Hosted by longtime CBS White House correspondent Bob Schieffer since May 26, 1991, “Face the Nation” was conceived by Frank Stanton, who was president of CBS in the ’50s and ’60s. Where NBC’s “Meet the Press” was, in its origins, supplied to that network, Mr. Stanton wanted a show that CBS News would own, and one in which the moderator would be actively questioning the guest. He sold CBS Chairman William S. Paley on the idea-some say with trepidation on Mr. Paley’s part.
“The spirit is the same as when it began,” said executive producer Carin Pratt, who joined the show as a researcher 20 years ago. “We give people a chance to say what they’ve come to say. There have been debates, but this is not the show where people get cut off in mid-sentence. That’s where Bob Schieffer just shines as host. He asks tough questions, but he lets them answer.”
Ms. Pratt said most guests are confirmed a few days before airtime-on a Thursday or Friday-but there have been times, such as when Princess Diana died, when an entirely new show was put together on a Saturday night. On other occasions, such as after 9/11, the show was able to expand from 30 to 60 minutes to accommodate breaking events.
There have been eight regular hosts in the show’s history-Mr. Koop, Stuart Novins, Howard K. Smith, Paul Niven, Martin Agronsky, George Herman, Ms. Stahl and Mr. Schieffer.
The guest list is a who’s who of the past half-century. The Rev. Martin Luther King Jr. made historic yearly appearances to discuss the progress of civil rights. Russian Premier Nikita Khrushchev was on “Face the Nation” in a 1957 appearance the State Department tried to derail. Viewers still talk about the appearance by Bob Bennett, President Bill Clinton’s attorney in the sexual harassment civil suit filed by Paula Jones. Mr. Bennett caused blushing when he commented on the “normal size, shape and direction” of the president’s genitalia.
“`Face the Nation’ is not a sanctuary for politicians to say what they want,” said Janet Leissner, CBS News Washington bureau chief. “At the same time, it’s not a place where party spin operatives scream and yell at each other. What we set out to do is make it a place for thoughtful and reasoned discussion.”

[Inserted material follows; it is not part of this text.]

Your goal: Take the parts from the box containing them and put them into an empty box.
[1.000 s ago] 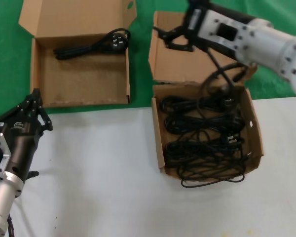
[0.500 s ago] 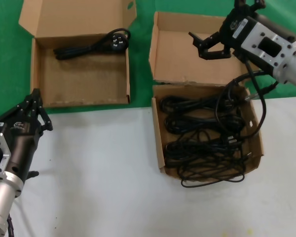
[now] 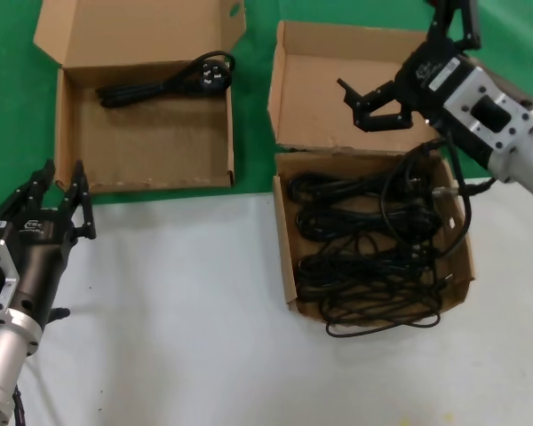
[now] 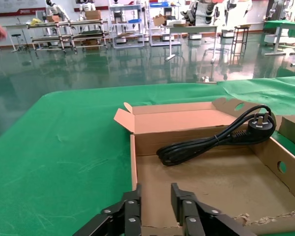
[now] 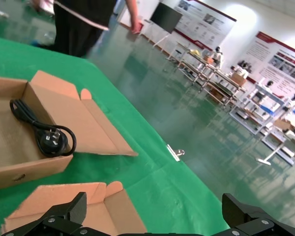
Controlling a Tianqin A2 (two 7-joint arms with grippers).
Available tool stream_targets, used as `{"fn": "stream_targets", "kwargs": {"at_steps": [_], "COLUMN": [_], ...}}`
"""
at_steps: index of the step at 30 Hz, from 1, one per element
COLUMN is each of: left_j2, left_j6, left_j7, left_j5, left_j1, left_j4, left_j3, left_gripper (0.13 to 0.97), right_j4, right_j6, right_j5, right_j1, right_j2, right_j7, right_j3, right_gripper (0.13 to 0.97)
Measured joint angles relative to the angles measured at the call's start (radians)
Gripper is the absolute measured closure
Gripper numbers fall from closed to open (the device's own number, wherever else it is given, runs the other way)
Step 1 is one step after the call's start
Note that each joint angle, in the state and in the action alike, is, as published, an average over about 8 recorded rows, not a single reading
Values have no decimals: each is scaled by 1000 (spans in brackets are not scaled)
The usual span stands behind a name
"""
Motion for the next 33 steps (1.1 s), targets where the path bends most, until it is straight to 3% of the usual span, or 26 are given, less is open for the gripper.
{"fn": "stream_targets", "kwargs": {"at_steps": [7,11,28,33], "left_j2": [0,0,-1,-1], "left_j6": [-1,-2,-5,-5], "left_j7": [1,1,2,3], "left_j5": [-2,-3,-7,-9], "left_j1": [0,1,1,2], "left_j4": [1,1,3,4], "left_j3": [0,0,0,1], "left_gripper": [746,746,349,281], "right_j4": [4,7,18,21], "right_j6": [46,73,186,220], "right_j5": [70,111,284,335], "right_j1": [-61,-97,-247,-292], "right_j2": [-8,-13,-33,-39], "right_j7": [-8,-13,-33,-39], "right_j3": [16,25,64,76], "right_gripper": [129,129,129,129]}}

And they do make news. Ms. Stahl said that in 1986, during the height of the Reagan administration’s Iran-Contra scandal, she was asking Secretary of State George Shultz about arms sales and Middle East policy. It was a difficult interview. At one point she told Sec. Shultz, “I don’t want to badger you, but you are not answering my question.” He responded, “Well, no, you can badger me.”
“Near the end of the interview I asked him if he had the authority to speak for the administration, and Secretary Shultz said, `No,”‘ she said. “It was startling. The secretary of state could not speak for the White House? It made headlines for several days.”